→ Problem to solve: Set down the entries once more, exactly as they are written.

→ Data for the task:
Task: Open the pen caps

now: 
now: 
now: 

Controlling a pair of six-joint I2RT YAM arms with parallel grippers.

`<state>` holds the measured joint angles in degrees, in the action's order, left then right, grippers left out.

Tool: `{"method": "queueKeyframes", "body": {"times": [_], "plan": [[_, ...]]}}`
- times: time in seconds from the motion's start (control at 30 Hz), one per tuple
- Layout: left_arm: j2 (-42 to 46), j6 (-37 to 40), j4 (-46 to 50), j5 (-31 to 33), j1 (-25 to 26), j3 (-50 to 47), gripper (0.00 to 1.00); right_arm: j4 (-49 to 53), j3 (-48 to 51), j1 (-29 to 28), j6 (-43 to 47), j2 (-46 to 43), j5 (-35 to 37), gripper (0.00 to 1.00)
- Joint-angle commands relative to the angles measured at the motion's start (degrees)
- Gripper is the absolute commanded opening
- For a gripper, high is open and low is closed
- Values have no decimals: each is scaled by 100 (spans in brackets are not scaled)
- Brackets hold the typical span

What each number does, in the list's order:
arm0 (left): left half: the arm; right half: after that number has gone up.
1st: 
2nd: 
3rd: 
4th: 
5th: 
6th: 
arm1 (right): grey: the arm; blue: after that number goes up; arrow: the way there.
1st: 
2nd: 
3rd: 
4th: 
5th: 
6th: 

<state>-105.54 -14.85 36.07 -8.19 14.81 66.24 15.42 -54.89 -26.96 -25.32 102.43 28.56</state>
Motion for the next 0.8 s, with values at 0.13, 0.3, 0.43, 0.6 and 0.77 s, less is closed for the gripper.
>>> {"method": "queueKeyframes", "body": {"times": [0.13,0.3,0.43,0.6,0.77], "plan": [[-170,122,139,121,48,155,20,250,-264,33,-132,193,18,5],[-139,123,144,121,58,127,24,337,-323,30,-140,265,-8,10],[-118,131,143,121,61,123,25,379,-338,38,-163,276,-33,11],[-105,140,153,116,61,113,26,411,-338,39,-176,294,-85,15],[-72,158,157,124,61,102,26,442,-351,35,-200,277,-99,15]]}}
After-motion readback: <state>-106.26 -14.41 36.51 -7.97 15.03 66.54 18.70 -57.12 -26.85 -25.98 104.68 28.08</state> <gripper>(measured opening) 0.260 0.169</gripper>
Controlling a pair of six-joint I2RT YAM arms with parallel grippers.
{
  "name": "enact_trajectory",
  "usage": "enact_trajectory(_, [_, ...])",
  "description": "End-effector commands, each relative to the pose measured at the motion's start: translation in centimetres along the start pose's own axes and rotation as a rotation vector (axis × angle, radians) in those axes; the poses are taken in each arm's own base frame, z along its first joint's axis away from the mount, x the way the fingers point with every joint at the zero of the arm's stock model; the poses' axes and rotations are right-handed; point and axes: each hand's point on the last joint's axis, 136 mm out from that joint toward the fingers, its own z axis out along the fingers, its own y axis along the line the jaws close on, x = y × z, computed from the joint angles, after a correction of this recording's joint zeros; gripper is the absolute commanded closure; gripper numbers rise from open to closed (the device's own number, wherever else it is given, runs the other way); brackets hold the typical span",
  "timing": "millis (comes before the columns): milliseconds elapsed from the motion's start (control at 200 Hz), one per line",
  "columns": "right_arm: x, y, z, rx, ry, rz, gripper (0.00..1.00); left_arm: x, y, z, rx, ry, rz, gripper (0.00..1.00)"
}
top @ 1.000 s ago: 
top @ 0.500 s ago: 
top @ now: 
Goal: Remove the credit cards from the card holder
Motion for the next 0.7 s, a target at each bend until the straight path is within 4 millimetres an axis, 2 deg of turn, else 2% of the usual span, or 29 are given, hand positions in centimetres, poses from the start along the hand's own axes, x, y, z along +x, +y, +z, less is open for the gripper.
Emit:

→ Completed exercise:
Task: Open the pen caps

now: 
now: 
now: 

Controlling a pair of six-joint I2RT YAM arms with parallel grippers.

`<state>` holds the measured joint angles in degrees, in the action's order, left then right, grippers left out.

Tool: `{"method": "queueKeyframes", "body": {"times": [_], "plan": [[_, ...]]}}`
- times: time in seconds from the motion's start (control at 30 Hz), one per tuple
- Layout: left_arm: j2 (-42 to 46), j6 (-37 to 40), j4 (-46 to 50), j5 (-31 to 33), j1 (-25 to 26), j3 (-50 to 47), gripper (0.00 to 1.00); right_arm: j4 (-49 to 53), j3 (-48 to 51), j1 (-29 to 28), j6 (-43 to 47), j2 (-46 to 43), j5 (-35 to 37), gripper (0.00 to 1.00)
- Joint-angle commands relative to the angles measured at the motion's start (degrees)
- Gripper is the absolute commanded opening
- For a gripper, high is open and low is closed
- Values have no decimals: each is scaled by 100 (spans in brackets are not scaled)
- Brackets hold the typical span

What each number does, in the list's order:
arm0 (left): left half: the arm; right half: after that number has gone up.
1st: 
2nd: 
3rd: 
4th: 
5th: 
6th: 
arm1 (right): grey: the arm; blue: after that number goes up; arrow: the way there.
1st: 
2nd: 
3rd: 
4th: 
5th: 
6th: 

<state>-105.54 -14.85 36.07 -8.19 14.81 66.24 15.42 -54.89 -26.96 -25.32 102.43 28.56</state>
Motion for the next 0.8 s, with values at 0.13, 0.3, 0.43, 0.6 and 0.77 s, less is closed for the gripper.
>>> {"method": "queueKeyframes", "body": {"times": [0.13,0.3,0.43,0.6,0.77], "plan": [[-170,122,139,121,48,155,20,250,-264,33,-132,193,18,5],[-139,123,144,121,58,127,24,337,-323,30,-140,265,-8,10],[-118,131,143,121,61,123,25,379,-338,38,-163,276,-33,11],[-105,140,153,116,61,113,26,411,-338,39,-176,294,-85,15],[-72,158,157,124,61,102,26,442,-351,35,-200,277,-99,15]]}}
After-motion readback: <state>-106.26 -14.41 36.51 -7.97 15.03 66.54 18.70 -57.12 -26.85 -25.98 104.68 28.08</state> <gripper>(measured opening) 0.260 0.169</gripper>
Controlling a pair of six-joint I2RT YAM arms with parallel grippers.
{
  "name": "enact_trajectory",
  "usage": "enact_trajectory(_, [_, ...])",
  "description": "End-effector commands, each relative to the pose measured at the motion's start: translation in centimetres along the start pose's own axes and rotation as a rotation vector (axis × angle, radians) in those axes; the poses are taken in each arm's own base frame, z along its first joint's axis away from the mount, x the way the fingers point with every joint at the zero of the arm's stock model; the poses' axes and rotations are right-handed; point and axes: each hand's point on the last joint's axis, 136 mm out from that joint toward the fingers, its own z axis out along the fingers, its own y axis along the line the jaws close on, x = y × z, computed from the joint angles, after a correction of this recording's joint zeros; gripper is the absolute commanded closure; gripper numbers rise from open to closed (the device's own number, wherever else it is given, runs the other way); brackets hold the typical span",
  "timing": "millis (comes before the columns): milliseconds elapsed from the motion's start (control at 200 Hz), one per line",
  "columns": "right_arm: x, y, z, rx, ry, rz, gripper (0.00..1.00); left_arm: x, y, z, rx, ry, rz, gripper (0.00..1.00)"
}
top @ 1.000 s ago: 
top @ 0.500 s ago: 
top @ now: 
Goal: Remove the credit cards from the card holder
Motion for the next 0.7 s, a target at each bend until the straight path is within 4 millimetres an axis, 2 deg of turn, else 2% of the usual span, or 29 are given, hand positions in centimetres, poses from the start along the hand's own axes, x, y, z along +x, +y, +z, less is open for the gripper.
Emit:

This response is done.